Avoiding people .
Well in my case I dont know if anyone else also does this but if you do respond to me please I wanna know!~ so when i usually go to stores of public places if I see someone I know even if it's a best friend I freak out and hide behind something so they dont see me....I dont know why I do this and I want to be able to stop doing this
@Misssunshine333 I'm sorry that you're stuggling with this issue. Avoiding other people can make life very lonely. I hope that you are able to access the psychological help you need to recover from this difficulty.
@Misssunshine333
Hey there, sorry you're having this trouble. What do you think is causing you to run and hide in these situations? I have social anxiety and try to avoid people I know and don't know altogether. I wouldn't say I have many close friends, however so it may be different for you. If it was me, I'd be trying to hide and avoid them because I'm afraid to make that eye contact and have an awkward conversation. Maybe you're afraid of them critisizing you for the way you look or that you'll say something stupid. You may simply just not feel like having a conversation but it's that feeling of being obligated to, otherwise you feel as if they'll criticize you anyways. Something my boyfriend reminds me often is that we don't owe anybody our time and people can't criticize you for that. I'm still working on stuff myself but I hope it gets better for you :)
@Misssunshine333
Hi there--I don't have AvPD but I can relate to social anxiety... feeling like there are eyes scrutinizing me and wanting to dig a hole in the ground and stay there for a little while until the danger passes.
That need to hide you're describing makes sense if I imagine it's sort of like... if someone you know were to see you in public, it feels like maybe something bad might happen. I'm wondering if that resonates or if something like that ever crosses your mind? Feeling worried that something embarrassing might happen or you might mess up in some way that would make other people think less of you?
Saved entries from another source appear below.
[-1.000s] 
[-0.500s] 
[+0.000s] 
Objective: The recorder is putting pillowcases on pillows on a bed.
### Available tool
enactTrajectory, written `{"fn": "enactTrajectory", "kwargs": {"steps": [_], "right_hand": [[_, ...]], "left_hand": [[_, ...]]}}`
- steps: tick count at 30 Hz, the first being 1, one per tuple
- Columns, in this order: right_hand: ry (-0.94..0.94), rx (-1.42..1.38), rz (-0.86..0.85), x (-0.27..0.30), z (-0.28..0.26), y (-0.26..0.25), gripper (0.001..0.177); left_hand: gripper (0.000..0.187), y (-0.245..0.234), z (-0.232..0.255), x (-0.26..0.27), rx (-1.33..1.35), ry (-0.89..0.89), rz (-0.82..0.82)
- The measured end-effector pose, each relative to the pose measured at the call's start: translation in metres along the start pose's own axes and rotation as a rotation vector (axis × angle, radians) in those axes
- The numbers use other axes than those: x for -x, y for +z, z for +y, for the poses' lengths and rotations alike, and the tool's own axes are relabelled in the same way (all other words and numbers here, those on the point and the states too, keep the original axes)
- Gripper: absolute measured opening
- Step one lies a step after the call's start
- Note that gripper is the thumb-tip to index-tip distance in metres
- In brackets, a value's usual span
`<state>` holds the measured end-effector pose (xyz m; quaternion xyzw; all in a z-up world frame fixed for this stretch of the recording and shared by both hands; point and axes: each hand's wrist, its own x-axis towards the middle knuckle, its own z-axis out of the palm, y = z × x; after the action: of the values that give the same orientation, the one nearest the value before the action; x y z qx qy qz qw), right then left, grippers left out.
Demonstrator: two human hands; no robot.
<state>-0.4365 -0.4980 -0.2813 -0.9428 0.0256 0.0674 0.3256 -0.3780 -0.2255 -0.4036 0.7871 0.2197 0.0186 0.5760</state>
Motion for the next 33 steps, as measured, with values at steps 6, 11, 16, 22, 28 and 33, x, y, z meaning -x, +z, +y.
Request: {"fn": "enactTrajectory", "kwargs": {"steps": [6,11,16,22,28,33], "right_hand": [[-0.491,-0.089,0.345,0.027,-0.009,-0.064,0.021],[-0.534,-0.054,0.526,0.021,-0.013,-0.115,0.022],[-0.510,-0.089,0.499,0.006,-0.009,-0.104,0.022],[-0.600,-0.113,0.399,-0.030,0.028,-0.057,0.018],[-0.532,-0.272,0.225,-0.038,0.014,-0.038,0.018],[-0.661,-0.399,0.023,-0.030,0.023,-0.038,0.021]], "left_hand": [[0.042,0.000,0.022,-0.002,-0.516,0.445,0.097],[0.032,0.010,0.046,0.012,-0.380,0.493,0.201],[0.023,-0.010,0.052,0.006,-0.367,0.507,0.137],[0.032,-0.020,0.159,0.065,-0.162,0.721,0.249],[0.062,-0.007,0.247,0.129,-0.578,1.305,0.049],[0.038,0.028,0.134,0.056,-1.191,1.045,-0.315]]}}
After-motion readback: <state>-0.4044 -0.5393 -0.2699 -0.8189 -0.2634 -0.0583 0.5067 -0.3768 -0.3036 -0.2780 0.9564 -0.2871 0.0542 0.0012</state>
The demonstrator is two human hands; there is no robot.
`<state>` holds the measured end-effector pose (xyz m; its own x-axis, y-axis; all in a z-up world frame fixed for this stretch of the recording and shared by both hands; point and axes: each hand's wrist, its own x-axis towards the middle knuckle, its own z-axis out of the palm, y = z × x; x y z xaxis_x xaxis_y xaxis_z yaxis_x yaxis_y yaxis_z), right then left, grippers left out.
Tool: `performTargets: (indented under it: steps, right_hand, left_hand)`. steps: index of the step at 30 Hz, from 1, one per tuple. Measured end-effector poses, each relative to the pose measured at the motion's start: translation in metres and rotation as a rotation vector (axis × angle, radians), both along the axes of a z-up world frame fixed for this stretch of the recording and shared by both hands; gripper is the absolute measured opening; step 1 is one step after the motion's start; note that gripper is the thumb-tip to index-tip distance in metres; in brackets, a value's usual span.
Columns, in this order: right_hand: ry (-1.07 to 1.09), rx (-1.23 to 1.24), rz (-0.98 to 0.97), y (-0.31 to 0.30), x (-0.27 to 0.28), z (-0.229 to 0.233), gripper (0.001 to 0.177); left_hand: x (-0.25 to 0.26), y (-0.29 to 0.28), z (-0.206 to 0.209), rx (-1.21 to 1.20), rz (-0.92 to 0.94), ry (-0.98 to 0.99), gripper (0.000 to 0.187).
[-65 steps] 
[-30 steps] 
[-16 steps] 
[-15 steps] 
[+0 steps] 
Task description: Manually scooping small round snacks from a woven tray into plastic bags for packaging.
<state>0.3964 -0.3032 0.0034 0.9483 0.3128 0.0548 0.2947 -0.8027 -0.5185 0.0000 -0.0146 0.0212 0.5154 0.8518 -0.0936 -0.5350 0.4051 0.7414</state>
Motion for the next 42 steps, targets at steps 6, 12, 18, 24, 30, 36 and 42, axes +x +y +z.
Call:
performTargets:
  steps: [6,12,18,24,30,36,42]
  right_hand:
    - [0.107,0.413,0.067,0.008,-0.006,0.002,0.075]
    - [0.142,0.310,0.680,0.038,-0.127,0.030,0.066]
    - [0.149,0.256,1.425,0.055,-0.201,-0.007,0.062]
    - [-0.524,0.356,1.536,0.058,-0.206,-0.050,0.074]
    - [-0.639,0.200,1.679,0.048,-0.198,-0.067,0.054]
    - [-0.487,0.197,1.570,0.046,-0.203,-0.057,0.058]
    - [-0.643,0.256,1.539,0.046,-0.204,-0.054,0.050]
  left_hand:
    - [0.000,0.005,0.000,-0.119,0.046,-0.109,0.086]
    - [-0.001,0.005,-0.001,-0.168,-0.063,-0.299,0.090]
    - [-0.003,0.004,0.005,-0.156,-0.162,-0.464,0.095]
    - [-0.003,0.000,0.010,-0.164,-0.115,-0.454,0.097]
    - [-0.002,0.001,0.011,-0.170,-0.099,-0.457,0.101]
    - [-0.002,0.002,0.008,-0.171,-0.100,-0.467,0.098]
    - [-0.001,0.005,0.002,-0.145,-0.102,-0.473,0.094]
@QuietMagic thank you for having the courage to share your experiences. Your struggles are valid and important.
@Misssunshine333 I'm so sorry you're going through this hun! Even if it's a best friend, the urge to hide is still strong. Do you think because you're in a public area that increases your social anxiety? Lots of people you don't know in the surrounding area can be a stressful feeling. I experience similar feelings in public situations due to my social anxiety whereas with just a friend with no one else around, it's a lot easier to manage. There are lots of coping mechanisms I'm sure you can look into to see what's best for you to try and help with the struggles of anxiety
@compassionateCat90 It makes sense that you avoid certain people and situations due to your social anxiety. It can be a really difficult thing to cope with. Thank you for making this lovely supportive post.
Yes I do it too!
@faithfulSailboat7096 Thank you for sharing. Your struggle is valid.
@Misssunshine333 Hi - I don't know whether you're still active on 7cups, but I just saw your post here.
Yes, I do that, too - like, walk extra slowly to not have to walk together with people I know, or quickly go into a different section of the supermarket when there's someone who is likely to want to chat if they see me (vs. just greet politely).
It's kind of weird, right? I don't even know why. Possibly because I'd be ashamed of myself if they ask the wrong question.